→ Exercise
All entries below must be reproduced without a single change.

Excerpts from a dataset
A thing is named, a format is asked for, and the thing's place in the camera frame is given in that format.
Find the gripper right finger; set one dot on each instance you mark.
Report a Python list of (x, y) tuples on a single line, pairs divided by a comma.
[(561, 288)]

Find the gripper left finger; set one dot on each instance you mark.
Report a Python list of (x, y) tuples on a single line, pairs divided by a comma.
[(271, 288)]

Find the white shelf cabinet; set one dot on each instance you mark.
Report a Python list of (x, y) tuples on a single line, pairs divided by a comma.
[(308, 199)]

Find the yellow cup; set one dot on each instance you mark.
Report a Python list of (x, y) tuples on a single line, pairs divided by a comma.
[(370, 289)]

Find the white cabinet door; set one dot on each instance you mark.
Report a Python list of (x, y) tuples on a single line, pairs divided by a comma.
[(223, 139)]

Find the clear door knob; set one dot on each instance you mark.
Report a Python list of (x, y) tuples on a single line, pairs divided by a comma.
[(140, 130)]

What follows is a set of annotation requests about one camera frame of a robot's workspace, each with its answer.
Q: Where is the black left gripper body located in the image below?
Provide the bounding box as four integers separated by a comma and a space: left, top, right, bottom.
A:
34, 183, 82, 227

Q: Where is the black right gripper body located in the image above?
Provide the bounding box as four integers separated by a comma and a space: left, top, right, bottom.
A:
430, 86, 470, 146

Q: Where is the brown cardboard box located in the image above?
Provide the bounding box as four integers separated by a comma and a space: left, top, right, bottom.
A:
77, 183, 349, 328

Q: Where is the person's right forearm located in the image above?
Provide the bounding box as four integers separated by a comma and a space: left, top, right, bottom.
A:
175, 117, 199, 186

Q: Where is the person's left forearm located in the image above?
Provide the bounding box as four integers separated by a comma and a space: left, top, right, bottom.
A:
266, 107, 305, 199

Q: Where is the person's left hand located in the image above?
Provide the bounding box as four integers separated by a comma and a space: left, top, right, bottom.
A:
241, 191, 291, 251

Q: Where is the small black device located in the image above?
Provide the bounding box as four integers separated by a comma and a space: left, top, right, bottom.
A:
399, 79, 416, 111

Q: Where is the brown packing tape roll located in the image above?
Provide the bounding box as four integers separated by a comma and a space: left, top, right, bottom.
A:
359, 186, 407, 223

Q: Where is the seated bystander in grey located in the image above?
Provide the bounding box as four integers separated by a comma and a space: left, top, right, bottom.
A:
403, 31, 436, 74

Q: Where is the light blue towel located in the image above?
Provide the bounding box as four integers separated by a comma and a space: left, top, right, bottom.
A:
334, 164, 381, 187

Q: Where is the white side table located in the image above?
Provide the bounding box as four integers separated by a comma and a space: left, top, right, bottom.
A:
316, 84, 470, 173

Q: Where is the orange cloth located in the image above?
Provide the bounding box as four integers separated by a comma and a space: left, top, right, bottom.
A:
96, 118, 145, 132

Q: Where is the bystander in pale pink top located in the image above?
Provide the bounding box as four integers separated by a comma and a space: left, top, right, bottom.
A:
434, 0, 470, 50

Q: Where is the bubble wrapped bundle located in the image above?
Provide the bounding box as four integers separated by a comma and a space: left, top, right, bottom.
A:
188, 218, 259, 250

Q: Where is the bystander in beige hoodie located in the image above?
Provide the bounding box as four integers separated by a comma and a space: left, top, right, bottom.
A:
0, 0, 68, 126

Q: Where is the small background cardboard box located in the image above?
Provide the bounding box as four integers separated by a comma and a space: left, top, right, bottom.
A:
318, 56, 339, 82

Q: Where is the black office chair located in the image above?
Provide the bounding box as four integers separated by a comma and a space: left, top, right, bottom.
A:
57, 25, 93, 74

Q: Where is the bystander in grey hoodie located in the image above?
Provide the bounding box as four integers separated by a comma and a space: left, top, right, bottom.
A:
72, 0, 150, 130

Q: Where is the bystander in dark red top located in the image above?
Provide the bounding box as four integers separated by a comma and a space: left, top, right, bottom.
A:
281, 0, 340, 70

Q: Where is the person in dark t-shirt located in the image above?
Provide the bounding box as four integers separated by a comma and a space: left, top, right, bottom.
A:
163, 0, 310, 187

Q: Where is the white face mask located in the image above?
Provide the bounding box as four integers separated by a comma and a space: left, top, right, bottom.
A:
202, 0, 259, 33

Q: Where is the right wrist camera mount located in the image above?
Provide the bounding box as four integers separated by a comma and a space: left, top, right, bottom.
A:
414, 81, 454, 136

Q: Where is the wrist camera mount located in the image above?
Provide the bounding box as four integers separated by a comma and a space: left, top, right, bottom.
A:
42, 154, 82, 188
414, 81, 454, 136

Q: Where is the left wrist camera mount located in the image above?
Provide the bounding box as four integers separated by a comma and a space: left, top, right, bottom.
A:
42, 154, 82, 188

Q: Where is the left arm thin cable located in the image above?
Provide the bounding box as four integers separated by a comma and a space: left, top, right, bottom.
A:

→ Exercise response
A thing is named, a format is asked for, and the thing's place in the camera frame is given in that format.
Find the gripper right finger; set one dot on each instance you mark.
Report a Python list of (x, y) tuples on a single line, pairs divided by a comma.
[(561, 288)]

Find the gripper left finger; set one dot on each instance you mark.
Report a Python list of (x, y) tuples on a single line, pairs divided by a comma.
[(271, 288)]

Find the white shelf cabinet; set one dot on each instance you mark.
Report a Python list of (x, y) tuples on a single line, pairs divided by a comma.
[(308, 199)]

Find the yellow cup; set one dot on each instance you mark.
Report a Python list of (x, y) tuples on a single line, pairs divided by a comma.
[(370, 289)]

Find the white cabinet door; set one dot on each instance you mark.
Report a Python list of (x, y) tuples on a single line, pairs divided by a comma.
[(223, 139)]

Find the clear door knob; set one dot on each instance you mark.
Report a Python list of (x, y) tuples on a single line, pairs divided by a comma.
[(140, 130)]

What follows is a set of annotation requests about one camera frame of a robot's workspace, each with its answer.
Q: Where is the black left gripper body located in the image below?
Provide the bounding box as four integers separated by a comma and a space: left, top, right, bottom.
A:
34, 183, 82, 227

Q: Where is the black right gripper body located in the image above?
Provide the bounding box as four integers separated by a comma and a space: left, top, right, bottom.
A:
430, 86, 470, 146

Q: Where is the brown cardboard box located in the image above?
Provide the bounding box as four integers separated by a comma and a space: left, top, right, bottom.
A:
77, 183, 349, 328

Q: Where is the person's right forearm located in the image above?
Provide the bounding box as four integers separated by a comma and a space: left, top, right, bottom.
A:
175, 117, 199, 186

Q: Where is the person's left forearm located in the image above?
Provide the bounding box as four integers separated by a comma and a space: left, top, right, bottom.
A:
266, 107, 305, 199

Q: Where is the person's left hand located in the image above?
Provide the bounding box as four integers separated by a comma and a space: left, top, right, bottom.
A:
241, 191, 291, 251

Q: Where is the small black device located in the image above?
Provide the bounding box as four integers separated by a comma and a space: left, top, right, bottom.
A:
399, 79, 416, 111

Q: Where is the brown packing tape roll located in the image above?
Provide the bounding box as four integers separated by a comma and a space: left, top, right, bottom.
A:
359, 186, 407, 223

Q: Where is the seated bystander in grey located in the image above?
Provide the bounding box as four integers separated by a comma and a space: left, top, right, bottom.
A:
403, 31, 436, 74

Q: Where is the light blue towel located in the image above?
Provide the bounding box as four integers separated by a comma and a space: left, top, right, bottom.
A:
334, 164, 381, 187

Q: Where is the white side table located in the image above?
Provide the bounding box as four integers separated by a comma and a space: left, top, right, bottom.
A:
316, 84, 470, 173

Q: Where is the orange cloth located in the image above?
Provide the bounding box as four integers separated by a comma and a space: left, top, right, bottom.
A:
96, 118, 145, 132

Q: Where is the bystander in pale pink top located in the image above?
Provide the bounding box as four integers separated by a comma and a space: left, top, right, bottom.
A:
434, 0, 470, 50

Q: Where is the bubble wrapped bundle located in the image above?
Provide the bounding box as four integers separated by a comma and a space: left, top, right, bottom.
A:
188, 218, 259, 250

Q: Where is the bystander in beige hoodie located in the image above?
Provide the bounding box as four integers separated by a comma and a space: left, top, right, bottom.
A:
0, 0, 68, 126

Q: Where is the small background cardboard box located in the image above?
Provide the bounding box as four integers separated by a comma and a space: left, top, right, bottom.
A:
318, 56, 339, 82

Q: Where is the black office chair located in the image above?
Provide the bounding box as four integers separated by a comma and a space: left, top, right, bottom.
A:
57, 25, 93, 74

Q: Where is the bystander in grey hoodie located in the image above?
Provide the bounding box as four integers separated by a comma and a space: left, top, right, bottom.
A:
72, 0, 150, 130

Q: Where is the bystander in dark red top located in the image above?
Provide the bounding box as four integers separated by a comma and a space: left, top, right, bottom.
A:
281, 0, 340, 70

Q: Where is the person in dark t-shirt located in the image above?
Provide the bounding box as four integers separated by a comma and a space: left, top, right, bottom.
A:
163, 0, 310, 187

Q: Where is the white face mask located in the image above?
Provide the bounding box as four integers separated by a comma and a space: left, top, right, bottom.
A:
202, 0, 259, 33

Q: Where is the right wrist camera mount located in the image above?
Provide the bounding box as four integers separated by a comma and a space: left, top, right, bottom.
A:
414, 81, 454, 136

Q: Where is the wrist camera mount located in the image above?
Provide the bounding box as four integers separated by a comma and a space: left, top, right, bottom.
A:
42, 154, 82, 188
414, 81, 454, 136

Q: Where is the left wrist camera mount located in the image above?
Provide the bounding box as four integers separated by a comma and a space: left, top, right, bottom.
A:
42, 154, 82, 188

Q: Where is the left arm thin cable located in the image above?
Provide the bounding box as four integers separated by a comma and a space: left, top, right, bottom.
A:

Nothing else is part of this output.